▶ _YOUR TASK_: Would you set down the data that follows, word for word, without any pictures?
━━━ SUPPLIED DATA
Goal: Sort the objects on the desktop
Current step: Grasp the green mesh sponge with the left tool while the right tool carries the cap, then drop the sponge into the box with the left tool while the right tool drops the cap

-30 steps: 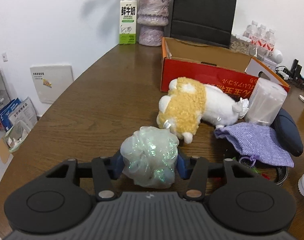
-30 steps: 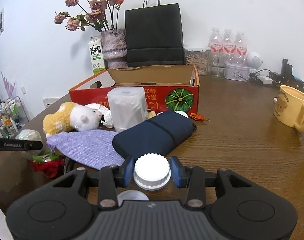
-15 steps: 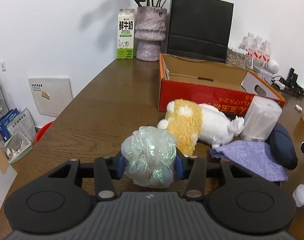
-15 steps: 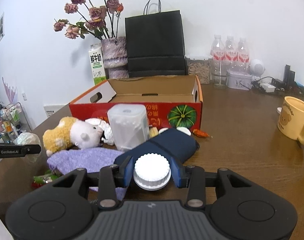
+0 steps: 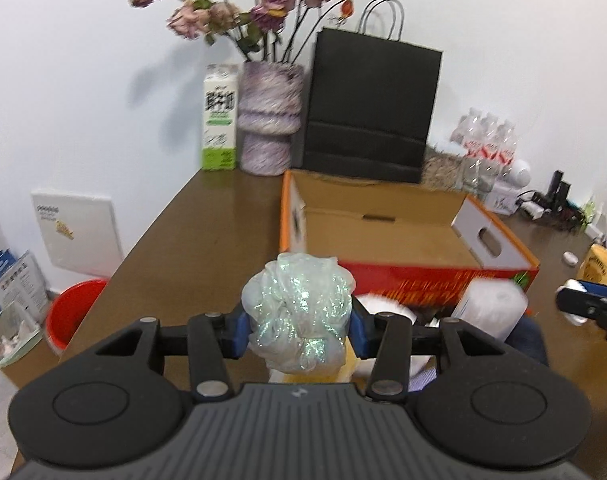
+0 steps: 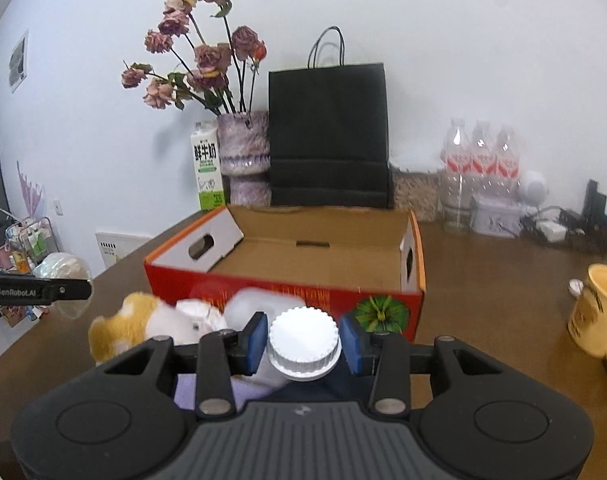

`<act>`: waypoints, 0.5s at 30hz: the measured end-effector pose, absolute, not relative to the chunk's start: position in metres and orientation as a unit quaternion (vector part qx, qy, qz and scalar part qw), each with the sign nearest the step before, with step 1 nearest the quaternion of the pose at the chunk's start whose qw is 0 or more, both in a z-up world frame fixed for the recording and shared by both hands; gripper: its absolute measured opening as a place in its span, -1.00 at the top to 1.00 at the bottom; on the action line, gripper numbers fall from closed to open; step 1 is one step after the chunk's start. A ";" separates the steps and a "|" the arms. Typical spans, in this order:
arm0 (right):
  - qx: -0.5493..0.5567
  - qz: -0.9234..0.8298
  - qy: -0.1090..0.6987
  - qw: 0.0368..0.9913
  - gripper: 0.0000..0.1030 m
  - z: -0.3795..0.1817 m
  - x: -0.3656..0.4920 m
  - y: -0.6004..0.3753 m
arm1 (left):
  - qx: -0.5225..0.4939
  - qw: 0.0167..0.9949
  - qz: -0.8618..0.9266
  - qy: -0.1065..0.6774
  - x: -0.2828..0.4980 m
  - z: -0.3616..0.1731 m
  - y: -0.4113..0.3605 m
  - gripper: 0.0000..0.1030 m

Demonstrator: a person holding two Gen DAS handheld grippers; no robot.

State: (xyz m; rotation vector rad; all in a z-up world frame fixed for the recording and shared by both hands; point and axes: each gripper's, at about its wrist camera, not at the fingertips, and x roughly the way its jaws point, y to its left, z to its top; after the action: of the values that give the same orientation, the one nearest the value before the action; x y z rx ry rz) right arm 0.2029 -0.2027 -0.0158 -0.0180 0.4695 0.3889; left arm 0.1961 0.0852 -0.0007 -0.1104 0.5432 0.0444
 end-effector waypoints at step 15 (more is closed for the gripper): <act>-0.004 0.200 0.240 0.950 0.25 0.018 0.330 -0.174 | -0.034 0.953 -0.028 0.300 0.328 0.027 0.053 0.08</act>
State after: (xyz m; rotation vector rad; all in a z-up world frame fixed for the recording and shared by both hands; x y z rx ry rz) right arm 0.3297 -0.1743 0.0175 -0.0087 0.4890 0.4075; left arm 0.3284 0.0529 0.0271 -0.0693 0.6088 -0.0563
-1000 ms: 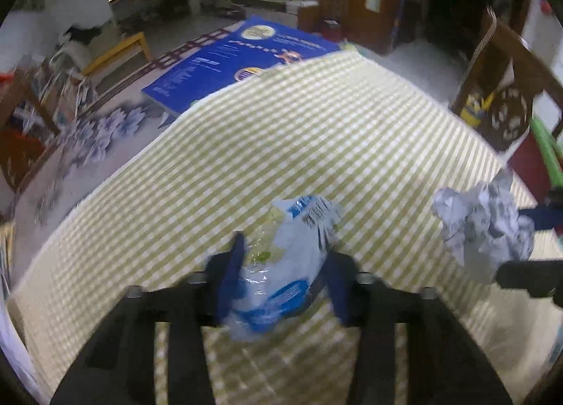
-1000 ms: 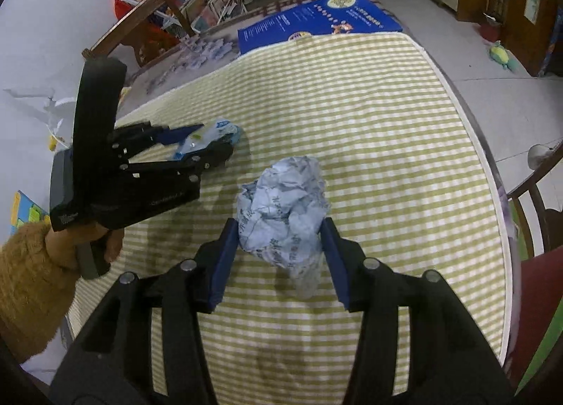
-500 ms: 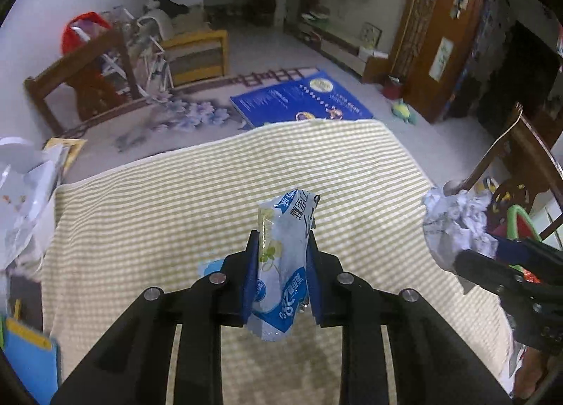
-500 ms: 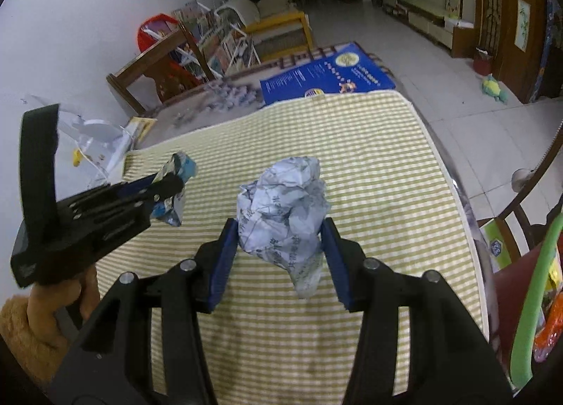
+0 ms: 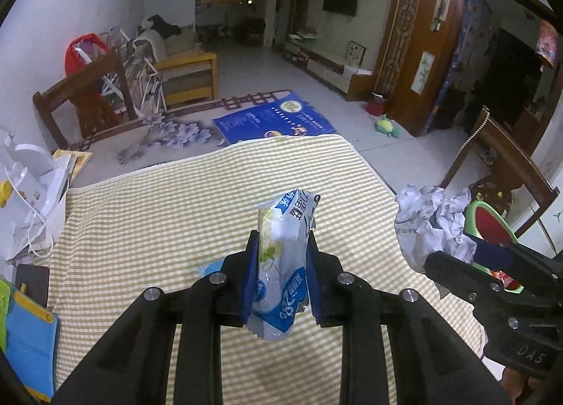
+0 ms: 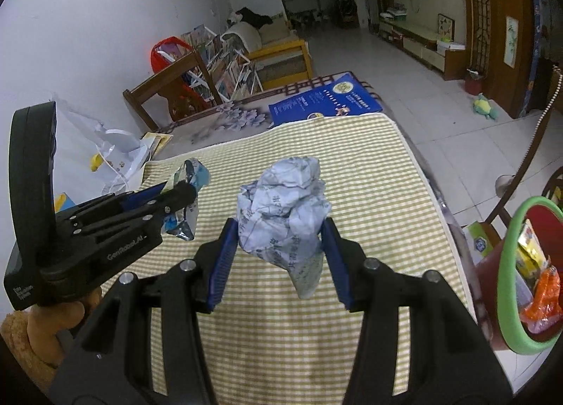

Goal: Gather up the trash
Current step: 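Carry the milk carton and paper ball over the red bucket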

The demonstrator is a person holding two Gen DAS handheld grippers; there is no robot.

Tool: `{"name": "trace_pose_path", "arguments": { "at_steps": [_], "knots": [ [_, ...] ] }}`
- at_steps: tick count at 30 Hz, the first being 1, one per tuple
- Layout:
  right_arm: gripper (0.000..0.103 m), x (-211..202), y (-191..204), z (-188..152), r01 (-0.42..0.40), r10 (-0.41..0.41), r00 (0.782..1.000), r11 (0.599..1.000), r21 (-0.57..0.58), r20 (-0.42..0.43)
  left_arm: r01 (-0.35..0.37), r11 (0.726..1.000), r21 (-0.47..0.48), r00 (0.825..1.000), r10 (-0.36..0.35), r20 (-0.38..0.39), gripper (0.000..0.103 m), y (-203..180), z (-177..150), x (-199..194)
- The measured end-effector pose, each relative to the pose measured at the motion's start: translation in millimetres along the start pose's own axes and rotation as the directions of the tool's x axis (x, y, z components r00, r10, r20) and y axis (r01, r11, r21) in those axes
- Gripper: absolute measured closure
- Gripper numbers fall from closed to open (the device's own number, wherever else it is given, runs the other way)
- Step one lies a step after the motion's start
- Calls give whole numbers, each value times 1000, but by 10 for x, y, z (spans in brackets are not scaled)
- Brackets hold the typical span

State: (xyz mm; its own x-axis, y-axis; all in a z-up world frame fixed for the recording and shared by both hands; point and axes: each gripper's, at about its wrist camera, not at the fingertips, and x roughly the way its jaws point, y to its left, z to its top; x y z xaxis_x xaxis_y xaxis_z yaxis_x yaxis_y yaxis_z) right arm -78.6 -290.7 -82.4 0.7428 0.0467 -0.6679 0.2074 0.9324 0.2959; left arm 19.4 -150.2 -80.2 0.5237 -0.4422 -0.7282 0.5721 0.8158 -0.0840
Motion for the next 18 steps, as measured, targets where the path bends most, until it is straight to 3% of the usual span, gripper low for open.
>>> {"name": "trace_pose_path", "arguments": {
  "at_steps": [18],
  "knots": [
    [55,-374,-400,-172,57,-60,997,996,73,47,39,997,64,999,-40,18,81,-455,29,-79]
  ]
}}
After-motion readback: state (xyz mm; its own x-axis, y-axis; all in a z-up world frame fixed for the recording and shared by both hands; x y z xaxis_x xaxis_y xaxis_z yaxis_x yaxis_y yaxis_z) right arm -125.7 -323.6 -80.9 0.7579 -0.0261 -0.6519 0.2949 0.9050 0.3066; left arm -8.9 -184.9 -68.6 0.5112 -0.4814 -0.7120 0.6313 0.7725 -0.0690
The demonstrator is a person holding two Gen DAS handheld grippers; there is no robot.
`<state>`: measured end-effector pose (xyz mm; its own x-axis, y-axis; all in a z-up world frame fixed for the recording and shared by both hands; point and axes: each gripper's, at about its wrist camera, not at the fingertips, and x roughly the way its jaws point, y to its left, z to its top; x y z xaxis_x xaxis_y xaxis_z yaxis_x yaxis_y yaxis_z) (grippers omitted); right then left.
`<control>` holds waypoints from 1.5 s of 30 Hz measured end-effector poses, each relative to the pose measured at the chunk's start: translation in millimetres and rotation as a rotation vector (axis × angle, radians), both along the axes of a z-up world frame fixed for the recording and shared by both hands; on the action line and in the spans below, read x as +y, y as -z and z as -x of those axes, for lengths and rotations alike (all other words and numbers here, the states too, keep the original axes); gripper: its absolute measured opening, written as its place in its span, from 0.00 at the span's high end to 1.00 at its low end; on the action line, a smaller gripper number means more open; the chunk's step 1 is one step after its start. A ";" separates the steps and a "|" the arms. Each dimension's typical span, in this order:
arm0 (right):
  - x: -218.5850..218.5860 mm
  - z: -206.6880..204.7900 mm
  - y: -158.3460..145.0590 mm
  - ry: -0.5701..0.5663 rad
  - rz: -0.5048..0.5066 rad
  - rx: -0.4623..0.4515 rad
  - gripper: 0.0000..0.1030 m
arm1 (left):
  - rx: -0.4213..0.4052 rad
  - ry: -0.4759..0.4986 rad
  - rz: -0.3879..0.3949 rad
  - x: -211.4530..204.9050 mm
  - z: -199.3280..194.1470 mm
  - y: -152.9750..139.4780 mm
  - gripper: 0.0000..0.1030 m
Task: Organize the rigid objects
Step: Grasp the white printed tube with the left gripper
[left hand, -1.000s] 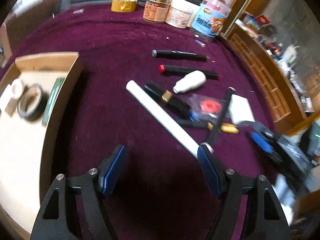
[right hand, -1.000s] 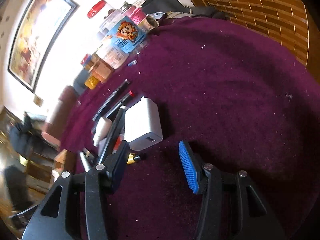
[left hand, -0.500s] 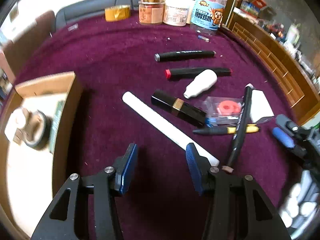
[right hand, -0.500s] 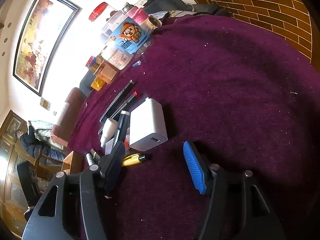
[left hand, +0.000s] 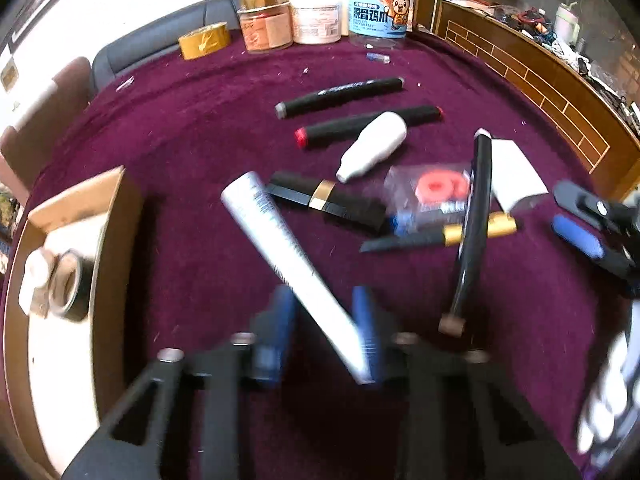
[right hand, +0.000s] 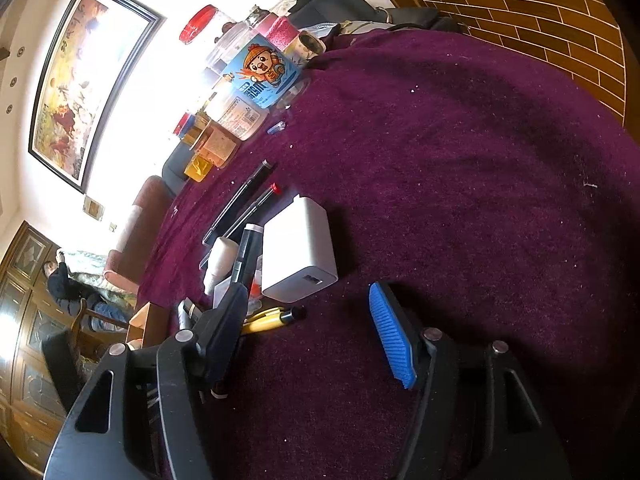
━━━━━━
▶ _RESULT OF THE EXERCISE_:
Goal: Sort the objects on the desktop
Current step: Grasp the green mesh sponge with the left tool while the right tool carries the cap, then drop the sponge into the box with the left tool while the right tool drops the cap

-30 steps: 
-30 steps: 
-15 steps: 
-15 steps: 
+0 steps: 
+0 steps: 

`<act>`: waypoints, 0.5s at 30hz: the measured end-effector pose, absolute, not relative to the chunk's start: position in metres and orientation as a unit quaternion (vector part qx, qy, qz and scalar part qw), each with the sign nearest the step before, with step 1 nearest the quaternion of the pose at the chunk's start whose qw is 0 or more, both in a z-up world frame fixed for the recording and shared by both hands; gripper: its absolute measured opening as a place in its span, -1.00 at the top to 1.00 at the bottom; on the action line, gripper numbers fall from closed to open; step 1 is one step after the chunk's start. A ";" separates the steps and a "|" the arms. Typical spans, in this order:
arm0 (right):
  - qx: -0.5493..0.5567
  - qz: -0.9234..0.8298
  - qy: -0.1090..0.6987
  - qw: 0.0368..0.9913
  - gripper: 0.0000..0.1030 m
  - z: -0.3795..0.1817 m
  - x: -0.3656..0.4920 m
  - y: -0.6004..0.3753 m
arm1 (left):
  - qx: -0.5225..0.4939
  - qw: 0.0167..0.9949
  - qz: -0.8618..0.9266
  - qy: -0.1065..0.6774
  - x: -0.2828..0.4980 m
  - z: -0.3616..0.1731 m
  - y: -0.4113..0.3605 m
  - gripper: 0.0000..0.1030 m

Demonstrator: a person holding two Gen DAS handheld grippers; no robot.

State: (xyz m; rotation vector rad; all in a z-up world frame fixed for the recording and shared by both hands; point and axes: each gripper's, at about its wrist camera, not at the fingertips, and x roughly the way its jaws point, y to its left, z to its top; after the action: of the values that give the same orientation, the one nearest the value before the action; x y z rx ry rz) right arm 0.2029 -0.2027 -0.0158 -0.0180 0.4695 0.3889; left arm 0.1961 0.0852 -0.0007 -0.1104 0.5432 0.0444
 end-effector waypoints at step 15 (more is closed for the gripper): <act>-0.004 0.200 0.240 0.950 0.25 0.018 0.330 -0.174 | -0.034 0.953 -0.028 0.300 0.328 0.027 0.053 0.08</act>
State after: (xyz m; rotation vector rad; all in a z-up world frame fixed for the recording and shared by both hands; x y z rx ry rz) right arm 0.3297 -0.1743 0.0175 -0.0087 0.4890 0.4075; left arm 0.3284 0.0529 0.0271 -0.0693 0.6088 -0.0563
-1000 ms: 
-1000 ms: 
-500 ms: 
-500 ms: 
+0 ms: 
+0 ms: 

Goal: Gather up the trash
Current step: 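Carry the milk carton and paper ball over the red bucket
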
The demonstrator is a person holding two Gen DAS handheld grippers; there is no robot.

Tool: `{"name": "trace_pose_path", "arguments": { "at_steps": [_], "knots": [ [_, ...] ] }}`
- at_steps: tick count at 30 Hz, the first being 1, one per tuple
- Layout:
  right_arm: gripper (0.000..0.103 m), x (-211..202), y (-191..204), z (-188..152), r01 (-0.42..0.40), r10 (-0.41..0.41), r00 (0.782..1.000), r11 (0.599..1.000), r21 (-0.57..0.58), r20 (-0.42..0.43)
  left_arm: r01 (-0.35..0.37), r11 (0.726..1.000), r21 (-0.47..0.48), r00 (0.825..1.000), r10 (-0.36..0.35), r20 (-0.38..0.39), gripper (0.000..0.103 m), y (-203..180), z (-177..150), x (-199..194)
- The measured end-effector pose, each relative to the pose measured at the motion's start: translation in millimetres along the start pose's own axes and rotation as the directions of the tool's x axis (x, y, z components r00, r10, r20) and y axis (r01, r11, r21) in those axes
- Gripper: absolute measured closure
- Gripper numbers fall from closed to open (the device's own number, wherever else it is given, runs the other way)
- Step one lies a step after the motion's start
- Calls give whole numbers, each value times 1000, but by 10 for x, y, z (spans in brackets are not scaled)
- Brackets hold the typical span

State: (xyz mm; its own x-axis, y-axis; all in a z-up world frame fixed for the recording and shared by both hands; point and axes: each gripper's, at about its wrist camera, not at the fingertips, and x roughly the way its jaws point, y to its left, z to its top; x y z xaxis_x xaxis_y xaxis_z yaxis_x yaxis_y yaxis_z) right arm -78.6 -290.7 -82.4 0.7428 0.0467 -0.6679 0.2074 0.9324 0.2959; left arm 19.4 -150.2 -80.2 0.5237 -0.4422 -0.7282 0.5721 0.8158 -0.0840
Motion for the next 18 steps, as measured, targets where the path bends most, until it is straight to 3% of the usual span, gripper low for open.
>>> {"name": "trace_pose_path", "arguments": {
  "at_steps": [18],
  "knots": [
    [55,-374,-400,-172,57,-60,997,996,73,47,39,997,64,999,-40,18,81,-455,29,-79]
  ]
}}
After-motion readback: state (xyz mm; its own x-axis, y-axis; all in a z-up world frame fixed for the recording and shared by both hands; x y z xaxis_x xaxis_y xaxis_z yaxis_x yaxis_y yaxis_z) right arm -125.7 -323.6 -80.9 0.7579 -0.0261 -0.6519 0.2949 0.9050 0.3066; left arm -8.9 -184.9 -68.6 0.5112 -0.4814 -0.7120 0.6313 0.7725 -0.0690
The demonstrator is a person holding two Gen DAS handheld grippers; there is no robot.
`<state>`: measured end-effector pose (xyz mm; its own x-axis, y-axis; all in a z-up world frame fixed for the recording and shared by both hands; point and axes: each gripper's, at about its wrist camera, not at the fingertips, and x roughly the way its jaws point, y to its left, z to its top; x y z xaxis_x xaxis_y xaxis_z yaxis_x yaxis_y yaxis_z) (grippers omitted); right then left.
`<control>` holds waypoints from 1.5 s of 30 Hz measured end-effector poses, each relative to the pose measured at the chunk's start: translation in millimetres and rotation as a rotation vector (axis × angle, radians), both along the axes of a z-up world frame fixed for the recording and shared by both hands; on the action line and in the spans below, read x as +y, y as -z and z as -x of those axes, for lengths and rotations alike (all other words and numbers here, the states too, keep the original axes); gripper: its absolute measured opening, written as its place in its span, from 0.00 at the span's high end to 1.00 at its low end; on the action line, a smaller gripper number means more open; the chunk's step 1 is one step after its start. A ";" separates the steps and a "|" the arms. Each dimension's typical span, in this order:
arm0 (right):
  - x: -218.5850..218.5860 mm
  - z: -206.6880..204.7900 mm
  - y: -158.3460..145.0590 mm
  - ry: -0.5701..0.5663 rad
  - rz: -0.5048..0.5066 rad
  - rx: -0.4623..0.4515 rad
  - gripper: 0.0000..0.1030 m
arm1 (left):
  - rx: -0.4213..0.4052 rad
  - ry: -0.4759..0.4986 rad
  - rz: -0.3879..0.3949 rad
  - x: -211.4530..204.9050 mm
  - z: -199.3280..194.1470 mm
  - y: -152.9750..139.4780 mm
  - gripper: 0.0000..0.1030 m
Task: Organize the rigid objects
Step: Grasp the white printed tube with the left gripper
[left hand, -1.000s] 
[right hand, -1.000s] 
[left hand, -0.500s] 
[right hand, -0.500s] 
[left hand, +0.000s] 
[right hand, +0.000s] 

No further answer is needed.